The real bottleneck is not data volume but data quality and diversity. And high-quality physical data requires constant human supervision, which does not scale linearly.

3. Security Is an Afterthought Silence in the code speaks louder than hype.
In my 2023 analysis of ZK-rollup state transitions, I found a 12-second latency bottleneck in the execution layer that could be exploited by a malicious sequencer. The fix required a refactor of the prover circuit. Physical AI systems—especially those deployed in public spaces—face far more severe attack vectors: adversarial inputs from cameras, sensor spoofing, command injection via voice. Yet none of the top-funded startups have published a formal verification of their safety layers.
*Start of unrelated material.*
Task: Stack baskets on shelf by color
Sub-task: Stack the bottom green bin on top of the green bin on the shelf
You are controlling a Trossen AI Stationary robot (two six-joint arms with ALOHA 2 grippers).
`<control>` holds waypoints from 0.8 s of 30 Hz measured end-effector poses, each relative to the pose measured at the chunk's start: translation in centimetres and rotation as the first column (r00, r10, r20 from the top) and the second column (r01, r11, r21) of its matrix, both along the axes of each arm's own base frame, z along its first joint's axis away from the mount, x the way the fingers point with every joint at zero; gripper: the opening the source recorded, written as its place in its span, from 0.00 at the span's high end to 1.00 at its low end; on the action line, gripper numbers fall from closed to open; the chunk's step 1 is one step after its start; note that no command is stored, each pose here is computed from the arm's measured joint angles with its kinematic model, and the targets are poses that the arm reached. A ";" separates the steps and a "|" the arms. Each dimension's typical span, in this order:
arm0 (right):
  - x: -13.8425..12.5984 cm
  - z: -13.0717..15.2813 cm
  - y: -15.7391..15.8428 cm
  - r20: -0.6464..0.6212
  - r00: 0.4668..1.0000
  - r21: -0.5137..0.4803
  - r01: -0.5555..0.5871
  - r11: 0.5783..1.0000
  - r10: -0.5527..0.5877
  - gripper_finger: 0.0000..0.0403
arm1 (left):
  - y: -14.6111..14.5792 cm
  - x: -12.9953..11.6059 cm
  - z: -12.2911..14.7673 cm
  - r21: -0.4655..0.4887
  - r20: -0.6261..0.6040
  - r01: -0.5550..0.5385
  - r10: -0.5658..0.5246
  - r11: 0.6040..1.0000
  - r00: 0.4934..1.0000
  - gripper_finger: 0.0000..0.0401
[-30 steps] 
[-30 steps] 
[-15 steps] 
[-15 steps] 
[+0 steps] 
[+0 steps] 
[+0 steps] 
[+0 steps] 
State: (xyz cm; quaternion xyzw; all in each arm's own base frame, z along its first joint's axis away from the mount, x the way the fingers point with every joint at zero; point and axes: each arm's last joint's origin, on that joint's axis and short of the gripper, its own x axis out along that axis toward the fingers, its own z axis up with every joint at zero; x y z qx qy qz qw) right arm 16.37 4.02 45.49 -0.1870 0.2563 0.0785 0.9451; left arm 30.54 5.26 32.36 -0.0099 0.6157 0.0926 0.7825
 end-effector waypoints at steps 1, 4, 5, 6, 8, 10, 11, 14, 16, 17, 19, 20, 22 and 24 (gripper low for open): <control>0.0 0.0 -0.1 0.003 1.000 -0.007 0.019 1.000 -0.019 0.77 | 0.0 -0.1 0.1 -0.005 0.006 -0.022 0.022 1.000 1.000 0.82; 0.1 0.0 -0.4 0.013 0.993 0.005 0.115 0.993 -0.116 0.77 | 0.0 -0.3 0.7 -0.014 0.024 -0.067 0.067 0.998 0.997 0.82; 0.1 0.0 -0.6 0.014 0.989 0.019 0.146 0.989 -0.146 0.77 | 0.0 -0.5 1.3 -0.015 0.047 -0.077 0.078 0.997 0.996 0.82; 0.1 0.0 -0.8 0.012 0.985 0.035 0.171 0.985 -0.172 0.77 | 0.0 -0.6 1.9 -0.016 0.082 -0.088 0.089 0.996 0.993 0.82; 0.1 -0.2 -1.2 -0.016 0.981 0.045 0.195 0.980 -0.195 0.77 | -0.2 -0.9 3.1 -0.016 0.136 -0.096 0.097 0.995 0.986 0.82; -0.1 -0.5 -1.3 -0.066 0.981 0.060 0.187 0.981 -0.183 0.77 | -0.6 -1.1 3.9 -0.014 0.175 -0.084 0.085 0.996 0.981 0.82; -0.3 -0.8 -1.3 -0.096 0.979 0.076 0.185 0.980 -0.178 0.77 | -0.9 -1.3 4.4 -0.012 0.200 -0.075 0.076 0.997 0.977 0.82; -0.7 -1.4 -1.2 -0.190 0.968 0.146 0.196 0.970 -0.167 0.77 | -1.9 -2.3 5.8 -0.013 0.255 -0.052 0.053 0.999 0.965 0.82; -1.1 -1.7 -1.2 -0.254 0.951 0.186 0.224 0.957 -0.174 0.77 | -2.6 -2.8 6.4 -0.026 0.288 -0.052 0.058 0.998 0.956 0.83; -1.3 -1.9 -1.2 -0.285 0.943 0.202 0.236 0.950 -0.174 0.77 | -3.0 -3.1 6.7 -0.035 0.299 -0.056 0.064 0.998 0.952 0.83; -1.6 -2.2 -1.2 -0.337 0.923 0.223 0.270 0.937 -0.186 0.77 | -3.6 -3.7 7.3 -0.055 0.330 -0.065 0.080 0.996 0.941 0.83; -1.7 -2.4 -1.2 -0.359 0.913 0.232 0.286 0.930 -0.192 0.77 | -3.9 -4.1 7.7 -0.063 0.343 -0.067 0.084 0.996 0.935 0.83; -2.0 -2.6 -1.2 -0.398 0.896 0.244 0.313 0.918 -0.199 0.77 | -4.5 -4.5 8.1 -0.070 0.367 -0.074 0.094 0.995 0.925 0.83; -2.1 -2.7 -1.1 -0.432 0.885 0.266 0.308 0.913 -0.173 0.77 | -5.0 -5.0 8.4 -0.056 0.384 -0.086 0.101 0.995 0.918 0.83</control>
Compare this to the Ethereum ecosystem: every major protocol undergoes multiple audits, formal verification, and bug bounties. Physical AI startups operate with no such rigor. The result is a ticking liability.
Contrarian: The Manufactured Narrative
This pivot is not a market signal—it is a manufactured narrative by VCs to mask the failure of their previous bets. Chinese LLM startups, despite raising $23.56 billion, have not produced a single model that rivals GPT‑4 or Claude 3. The gap is widening. Rather than admit this, funds are recycling capital into a new story: 'Hardware is the moat, not software.'
I have seen this pattern before in crypto. In 2021, the 'liquidity fragmentation' narrative was pushed by VCs to justify new cross-chain bridges, each one a new token. In reality, the data showed that user behavior was consolidating on two or three chains. The narrative served the VC portfolio, not the market.
Physical AI is the 2024 version of that. 'World models' and 'embodied intelligence' are terms lifted from academic AI research and repurposed as investment categories. They sound profound but lack operational definitions. A world model is not a thing you can buy; it is a research direction. And research directions do not generate revenue.
Moreover, this pivot reveals a disturbing blind spot: physical safety. A hallucinating LLM gives you a wrong answer. A hallucinating robot arm can kill someone. Yet none of the VCs allocating to Physical AI have published risk frameworks for physical harm. The regulatory vacuum is not a feature—it is a time bomb.
From my experience auditing the Tornado Cash sanctions, I know that writing code can be criminalized. But in Physical AI, a bug in the control loop can be lethal. The legal liability is undefined. Are startups self-insuring? Are they passing risk to hardware manufacturers? The silence is deafening.
Takeaway: The Coming Crash
I trust the null set, not the influencer. The null set here is the absence of verifiable progress: no open-source benchmarks, no formal proofs of safety, and no revenue models beyond hardware sales (which have thin margins). The Chinese VC pivot to Physical AI will create a bubble within 18 months, followed by a crash when the first major failure—a robot injures a person or a world model fails to generalize—spooks regulators.
The capital flow is real. The belief is not. As a researcher who has survived the 2022 ZK winter by focusing on cryptographic proofs rather than market hype, I advise watching for one signal: Can any of these startups produce a reproducible, third-party-verified benchmark of their physical AI system? If not, the code is just noise.